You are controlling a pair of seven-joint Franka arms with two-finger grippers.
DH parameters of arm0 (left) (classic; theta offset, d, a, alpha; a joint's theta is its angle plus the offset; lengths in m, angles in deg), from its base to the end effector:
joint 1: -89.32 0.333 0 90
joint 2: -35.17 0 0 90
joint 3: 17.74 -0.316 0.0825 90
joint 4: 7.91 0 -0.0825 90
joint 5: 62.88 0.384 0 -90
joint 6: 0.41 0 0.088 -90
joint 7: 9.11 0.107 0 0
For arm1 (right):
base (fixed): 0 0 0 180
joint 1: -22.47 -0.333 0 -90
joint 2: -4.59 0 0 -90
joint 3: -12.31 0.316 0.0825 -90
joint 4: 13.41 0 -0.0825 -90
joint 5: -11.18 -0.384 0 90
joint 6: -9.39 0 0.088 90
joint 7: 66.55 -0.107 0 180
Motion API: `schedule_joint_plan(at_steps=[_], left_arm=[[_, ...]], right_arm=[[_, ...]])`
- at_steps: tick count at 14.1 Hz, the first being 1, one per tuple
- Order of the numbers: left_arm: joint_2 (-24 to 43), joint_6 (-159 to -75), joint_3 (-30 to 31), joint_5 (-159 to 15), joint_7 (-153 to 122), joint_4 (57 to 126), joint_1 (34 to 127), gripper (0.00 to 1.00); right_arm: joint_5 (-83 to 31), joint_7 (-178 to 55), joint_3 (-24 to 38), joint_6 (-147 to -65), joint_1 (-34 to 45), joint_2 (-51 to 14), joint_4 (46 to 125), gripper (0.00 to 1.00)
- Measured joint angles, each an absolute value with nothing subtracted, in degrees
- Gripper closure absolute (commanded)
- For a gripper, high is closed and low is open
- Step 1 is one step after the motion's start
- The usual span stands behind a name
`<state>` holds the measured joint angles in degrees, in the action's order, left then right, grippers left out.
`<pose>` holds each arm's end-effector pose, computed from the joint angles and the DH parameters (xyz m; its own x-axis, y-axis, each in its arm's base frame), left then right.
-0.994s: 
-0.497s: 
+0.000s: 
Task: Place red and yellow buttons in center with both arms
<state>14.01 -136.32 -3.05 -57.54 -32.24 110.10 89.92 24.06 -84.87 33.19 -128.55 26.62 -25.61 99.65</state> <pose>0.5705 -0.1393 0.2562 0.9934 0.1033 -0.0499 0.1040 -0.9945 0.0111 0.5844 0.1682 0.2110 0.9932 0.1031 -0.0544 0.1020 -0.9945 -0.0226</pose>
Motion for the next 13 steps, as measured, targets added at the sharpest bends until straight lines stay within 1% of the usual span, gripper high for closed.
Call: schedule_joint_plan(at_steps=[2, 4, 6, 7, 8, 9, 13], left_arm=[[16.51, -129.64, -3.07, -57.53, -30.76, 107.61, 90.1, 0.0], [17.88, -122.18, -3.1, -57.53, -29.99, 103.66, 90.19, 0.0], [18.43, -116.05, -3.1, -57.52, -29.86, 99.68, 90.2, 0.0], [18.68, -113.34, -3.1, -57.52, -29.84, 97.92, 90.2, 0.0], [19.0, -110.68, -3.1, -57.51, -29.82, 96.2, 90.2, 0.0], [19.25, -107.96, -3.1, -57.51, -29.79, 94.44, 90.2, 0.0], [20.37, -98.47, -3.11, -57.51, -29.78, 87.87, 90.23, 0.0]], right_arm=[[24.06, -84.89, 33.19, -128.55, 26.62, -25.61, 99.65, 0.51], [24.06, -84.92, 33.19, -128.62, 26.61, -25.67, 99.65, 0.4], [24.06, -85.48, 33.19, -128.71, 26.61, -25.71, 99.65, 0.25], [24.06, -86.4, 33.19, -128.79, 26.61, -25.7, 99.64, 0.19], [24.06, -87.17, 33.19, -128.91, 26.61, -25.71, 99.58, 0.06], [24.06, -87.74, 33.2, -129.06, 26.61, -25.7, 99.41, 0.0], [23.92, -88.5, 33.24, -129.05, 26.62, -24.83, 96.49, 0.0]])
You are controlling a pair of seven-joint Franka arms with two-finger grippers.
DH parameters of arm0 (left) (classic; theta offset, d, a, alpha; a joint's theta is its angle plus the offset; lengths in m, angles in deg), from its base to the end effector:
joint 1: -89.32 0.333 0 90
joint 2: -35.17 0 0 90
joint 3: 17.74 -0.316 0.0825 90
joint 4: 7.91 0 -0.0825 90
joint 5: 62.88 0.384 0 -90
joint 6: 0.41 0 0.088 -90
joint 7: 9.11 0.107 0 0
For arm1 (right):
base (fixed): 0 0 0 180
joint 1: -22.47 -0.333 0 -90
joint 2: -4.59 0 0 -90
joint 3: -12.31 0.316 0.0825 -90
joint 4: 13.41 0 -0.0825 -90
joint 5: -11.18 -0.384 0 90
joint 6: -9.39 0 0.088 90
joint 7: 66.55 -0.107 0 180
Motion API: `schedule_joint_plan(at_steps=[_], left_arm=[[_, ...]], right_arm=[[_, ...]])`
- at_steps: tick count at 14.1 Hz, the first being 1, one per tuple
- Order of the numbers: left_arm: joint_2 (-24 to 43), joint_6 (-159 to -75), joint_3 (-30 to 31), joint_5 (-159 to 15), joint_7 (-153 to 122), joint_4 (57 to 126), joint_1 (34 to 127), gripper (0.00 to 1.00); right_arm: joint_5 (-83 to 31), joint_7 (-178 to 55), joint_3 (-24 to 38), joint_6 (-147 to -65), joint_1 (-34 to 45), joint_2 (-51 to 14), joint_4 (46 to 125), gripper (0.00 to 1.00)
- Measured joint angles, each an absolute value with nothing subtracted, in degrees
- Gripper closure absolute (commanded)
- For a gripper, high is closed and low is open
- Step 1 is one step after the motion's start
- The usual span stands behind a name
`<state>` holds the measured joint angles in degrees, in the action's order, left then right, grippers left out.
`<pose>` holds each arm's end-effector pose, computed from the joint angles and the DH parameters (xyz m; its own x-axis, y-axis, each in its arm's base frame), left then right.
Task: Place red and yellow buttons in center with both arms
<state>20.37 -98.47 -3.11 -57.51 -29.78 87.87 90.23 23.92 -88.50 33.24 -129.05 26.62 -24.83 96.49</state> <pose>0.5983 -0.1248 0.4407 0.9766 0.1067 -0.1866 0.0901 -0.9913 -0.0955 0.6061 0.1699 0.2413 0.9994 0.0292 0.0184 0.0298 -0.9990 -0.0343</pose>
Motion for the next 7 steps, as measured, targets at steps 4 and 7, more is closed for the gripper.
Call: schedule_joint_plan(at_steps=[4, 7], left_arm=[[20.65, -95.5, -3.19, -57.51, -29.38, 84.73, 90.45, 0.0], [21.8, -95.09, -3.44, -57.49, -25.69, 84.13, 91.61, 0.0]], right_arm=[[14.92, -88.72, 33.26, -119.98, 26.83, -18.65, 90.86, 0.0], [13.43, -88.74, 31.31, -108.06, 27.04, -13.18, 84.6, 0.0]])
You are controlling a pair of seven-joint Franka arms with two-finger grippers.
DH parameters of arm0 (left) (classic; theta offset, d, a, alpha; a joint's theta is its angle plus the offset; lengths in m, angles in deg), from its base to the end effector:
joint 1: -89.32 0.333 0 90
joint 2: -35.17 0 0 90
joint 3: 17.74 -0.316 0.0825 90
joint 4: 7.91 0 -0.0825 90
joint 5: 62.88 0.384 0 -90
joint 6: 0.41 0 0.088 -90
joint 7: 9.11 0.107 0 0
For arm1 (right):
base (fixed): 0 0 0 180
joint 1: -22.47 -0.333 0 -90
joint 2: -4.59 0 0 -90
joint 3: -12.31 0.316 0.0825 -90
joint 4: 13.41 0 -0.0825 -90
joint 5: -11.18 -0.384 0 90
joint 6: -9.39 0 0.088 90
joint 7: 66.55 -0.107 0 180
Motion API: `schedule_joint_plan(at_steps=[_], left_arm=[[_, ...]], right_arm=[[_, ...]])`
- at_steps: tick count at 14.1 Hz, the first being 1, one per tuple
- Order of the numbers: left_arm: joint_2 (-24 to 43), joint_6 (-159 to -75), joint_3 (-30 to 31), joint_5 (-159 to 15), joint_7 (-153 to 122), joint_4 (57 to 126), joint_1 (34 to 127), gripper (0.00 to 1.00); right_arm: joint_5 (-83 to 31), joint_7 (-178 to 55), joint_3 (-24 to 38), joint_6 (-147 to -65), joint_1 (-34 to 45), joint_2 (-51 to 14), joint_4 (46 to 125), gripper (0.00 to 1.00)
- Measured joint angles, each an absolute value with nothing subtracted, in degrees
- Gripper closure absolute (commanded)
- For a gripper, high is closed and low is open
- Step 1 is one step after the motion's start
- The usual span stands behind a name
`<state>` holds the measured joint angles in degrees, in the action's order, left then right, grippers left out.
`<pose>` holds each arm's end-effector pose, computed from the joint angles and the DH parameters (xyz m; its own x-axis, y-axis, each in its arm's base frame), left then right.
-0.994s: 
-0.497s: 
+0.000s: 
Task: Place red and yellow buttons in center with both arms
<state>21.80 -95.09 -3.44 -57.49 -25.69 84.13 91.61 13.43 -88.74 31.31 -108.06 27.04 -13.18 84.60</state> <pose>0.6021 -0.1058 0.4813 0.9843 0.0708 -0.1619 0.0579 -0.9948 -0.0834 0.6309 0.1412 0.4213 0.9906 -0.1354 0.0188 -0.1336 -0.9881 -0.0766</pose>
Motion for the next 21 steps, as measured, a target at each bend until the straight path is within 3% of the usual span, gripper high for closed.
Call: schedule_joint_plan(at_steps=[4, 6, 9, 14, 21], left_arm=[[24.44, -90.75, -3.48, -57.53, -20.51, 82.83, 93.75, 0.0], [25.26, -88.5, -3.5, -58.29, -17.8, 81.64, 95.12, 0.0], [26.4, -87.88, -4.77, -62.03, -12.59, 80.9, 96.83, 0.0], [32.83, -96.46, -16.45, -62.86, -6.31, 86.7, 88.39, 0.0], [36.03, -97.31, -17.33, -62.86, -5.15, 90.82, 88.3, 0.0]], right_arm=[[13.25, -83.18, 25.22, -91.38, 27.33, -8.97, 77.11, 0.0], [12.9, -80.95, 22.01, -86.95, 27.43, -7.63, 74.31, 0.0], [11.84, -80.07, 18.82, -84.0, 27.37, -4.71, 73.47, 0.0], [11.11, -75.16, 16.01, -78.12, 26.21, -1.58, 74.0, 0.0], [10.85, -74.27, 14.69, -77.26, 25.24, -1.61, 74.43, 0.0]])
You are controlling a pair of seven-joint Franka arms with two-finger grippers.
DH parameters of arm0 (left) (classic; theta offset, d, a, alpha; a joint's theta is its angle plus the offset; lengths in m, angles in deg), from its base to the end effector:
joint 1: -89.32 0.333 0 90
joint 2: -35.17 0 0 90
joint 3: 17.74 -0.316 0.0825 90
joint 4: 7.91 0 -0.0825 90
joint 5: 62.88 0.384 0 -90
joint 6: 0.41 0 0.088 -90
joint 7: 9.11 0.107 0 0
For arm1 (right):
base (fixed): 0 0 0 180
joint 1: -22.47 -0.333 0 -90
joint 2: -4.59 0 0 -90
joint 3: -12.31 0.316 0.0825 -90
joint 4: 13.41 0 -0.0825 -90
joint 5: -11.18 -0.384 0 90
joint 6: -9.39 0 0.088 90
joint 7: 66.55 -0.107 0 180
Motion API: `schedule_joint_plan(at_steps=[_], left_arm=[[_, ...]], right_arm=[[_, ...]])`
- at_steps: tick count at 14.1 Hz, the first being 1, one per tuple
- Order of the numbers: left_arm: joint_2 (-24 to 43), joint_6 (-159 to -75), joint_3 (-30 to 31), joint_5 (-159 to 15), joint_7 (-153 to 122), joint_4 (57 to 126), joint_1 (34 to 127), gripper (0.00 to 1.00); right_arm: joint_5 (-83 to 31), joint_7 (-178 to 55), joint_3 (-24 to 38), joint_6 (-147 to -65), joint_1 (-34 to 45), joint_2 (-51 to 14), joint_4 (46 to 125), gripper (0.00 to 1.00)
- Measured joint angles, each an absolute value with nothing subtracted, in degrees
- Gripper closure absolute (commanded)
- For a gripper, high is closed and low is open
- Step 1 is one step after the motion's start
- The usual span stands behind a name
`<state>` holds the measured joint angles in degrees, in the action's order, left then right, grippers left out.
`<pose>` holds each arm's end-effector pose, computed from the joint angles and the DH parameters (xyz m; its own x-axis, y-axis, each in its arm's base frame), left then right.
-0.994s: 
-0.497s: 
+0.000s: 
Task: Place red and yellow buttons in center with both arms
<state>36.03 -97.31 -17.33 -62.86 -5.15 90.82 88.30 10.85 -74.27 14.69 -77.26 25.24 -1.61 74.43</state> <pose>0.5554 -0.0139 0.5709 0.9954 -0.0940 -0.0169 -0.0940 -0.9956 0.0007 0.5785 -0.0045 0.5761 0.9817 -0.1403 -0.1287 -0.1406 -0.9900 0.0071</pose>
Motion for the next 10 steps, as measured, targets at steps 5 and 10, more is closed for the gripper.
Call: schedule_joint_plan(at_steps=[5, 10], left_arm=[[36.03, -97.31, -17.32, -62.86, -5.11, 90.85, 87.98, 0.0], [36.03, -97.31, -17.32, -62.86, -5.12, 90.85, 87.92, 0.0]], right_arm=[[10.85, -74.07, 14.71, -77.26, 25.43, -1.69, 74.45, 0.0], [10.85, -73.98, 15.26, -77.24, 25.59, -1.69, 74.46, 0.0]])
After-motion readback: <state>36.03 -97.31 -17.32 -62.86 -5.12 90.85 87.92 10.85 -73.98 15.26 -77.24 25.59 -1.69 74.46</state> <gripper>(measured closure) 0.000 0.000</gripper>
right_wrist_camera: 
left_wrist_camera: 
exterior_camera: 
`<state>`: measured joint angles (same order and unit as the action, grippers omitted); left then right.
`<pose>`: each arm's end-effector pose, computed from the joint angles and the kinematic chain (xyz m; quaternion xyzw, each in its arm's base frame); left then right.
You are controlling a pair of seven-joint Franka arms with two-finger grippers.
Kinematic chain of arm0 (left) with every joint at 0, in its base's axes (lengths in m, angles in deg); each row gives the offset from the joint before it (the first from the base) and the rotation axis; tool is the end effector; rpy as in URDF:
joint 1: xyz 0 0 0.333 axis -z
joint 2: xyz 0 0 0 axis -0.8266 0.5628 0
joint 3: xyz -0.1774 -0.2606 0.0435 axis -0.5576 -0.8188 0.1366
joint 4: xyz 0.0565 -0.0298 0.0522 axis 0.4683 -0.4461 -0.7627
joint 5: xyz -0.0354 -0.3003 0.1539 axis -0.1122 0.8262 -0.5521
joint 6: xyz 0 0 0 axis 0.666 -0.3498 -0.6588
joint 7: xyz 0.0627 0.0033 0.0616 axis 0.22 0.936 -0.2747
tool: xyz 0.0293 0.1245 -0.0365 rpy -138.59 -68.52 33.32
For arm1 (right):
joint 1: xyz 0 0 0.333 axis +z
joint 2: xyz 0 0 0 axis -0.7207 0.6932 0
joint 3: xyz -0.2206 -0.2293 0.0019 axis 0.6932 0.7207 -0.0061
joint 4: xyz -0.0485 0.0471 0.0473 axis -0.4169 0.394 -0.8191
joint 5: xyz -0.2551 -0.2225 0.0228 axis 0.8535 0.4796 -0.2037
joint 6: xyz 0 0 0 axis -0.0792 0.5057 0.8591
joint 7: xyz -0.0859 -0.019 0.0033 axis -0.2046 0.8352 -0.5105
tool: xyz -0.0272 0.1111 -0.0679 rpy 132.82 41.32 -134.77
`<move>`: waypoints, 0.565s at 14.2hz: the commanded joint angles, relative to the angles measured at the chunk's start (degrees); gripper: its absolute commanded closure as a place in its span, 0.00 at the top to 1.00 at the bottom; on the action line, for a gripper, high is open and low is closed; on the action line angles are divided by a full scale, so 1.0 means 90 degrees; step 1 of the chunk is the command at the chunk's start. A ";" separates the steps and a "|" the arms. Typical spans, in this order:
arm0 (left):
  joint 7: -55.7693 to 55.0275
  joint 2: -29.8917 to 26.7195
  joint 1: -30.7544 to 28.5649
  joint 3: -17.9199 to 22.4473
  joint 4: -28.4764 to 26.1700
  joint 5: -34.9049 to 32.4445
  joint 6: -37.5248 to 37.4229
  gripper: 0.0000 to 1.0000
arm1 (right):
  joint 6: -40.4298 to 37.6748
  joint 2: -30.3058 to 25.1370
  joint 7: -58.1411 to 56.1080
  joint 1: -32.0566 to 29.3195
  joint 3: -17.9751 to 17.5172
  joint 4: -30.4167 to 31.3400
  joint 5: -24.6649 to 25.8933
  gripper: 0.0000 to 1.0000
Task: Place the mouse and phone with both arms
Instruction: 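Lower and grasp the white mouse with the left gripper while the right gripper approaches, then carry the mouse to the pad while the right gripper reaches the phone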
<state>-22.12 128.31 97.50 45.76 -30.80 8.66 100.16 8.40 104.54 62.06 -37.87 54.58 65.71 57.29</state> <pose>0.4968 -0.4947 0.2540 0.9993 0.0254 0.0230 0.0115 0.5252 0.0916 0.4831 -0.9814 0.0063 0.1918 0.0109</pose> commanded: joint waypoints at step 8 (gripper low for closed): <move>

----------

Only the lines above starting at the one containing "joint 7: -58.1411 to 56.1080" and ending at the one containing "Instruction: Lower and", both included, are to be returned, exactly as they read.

  joint 7: -58.1411 to 56.1080
  joint 1: -32.0566 to 29.3195
  joint 3: -17.9751 to 17.5172
  joint 4: -30.4167 to 31.3400
  joint 5: -24.6649 to 25.8933
  gripper: 0.0000 to 1.0000
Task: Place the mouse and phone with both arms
Instruction: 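Lower and grasp the white mouse with the left gripper while the right gripper approaches, then carry the mouse to the pad while the right gripper reaches the phone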

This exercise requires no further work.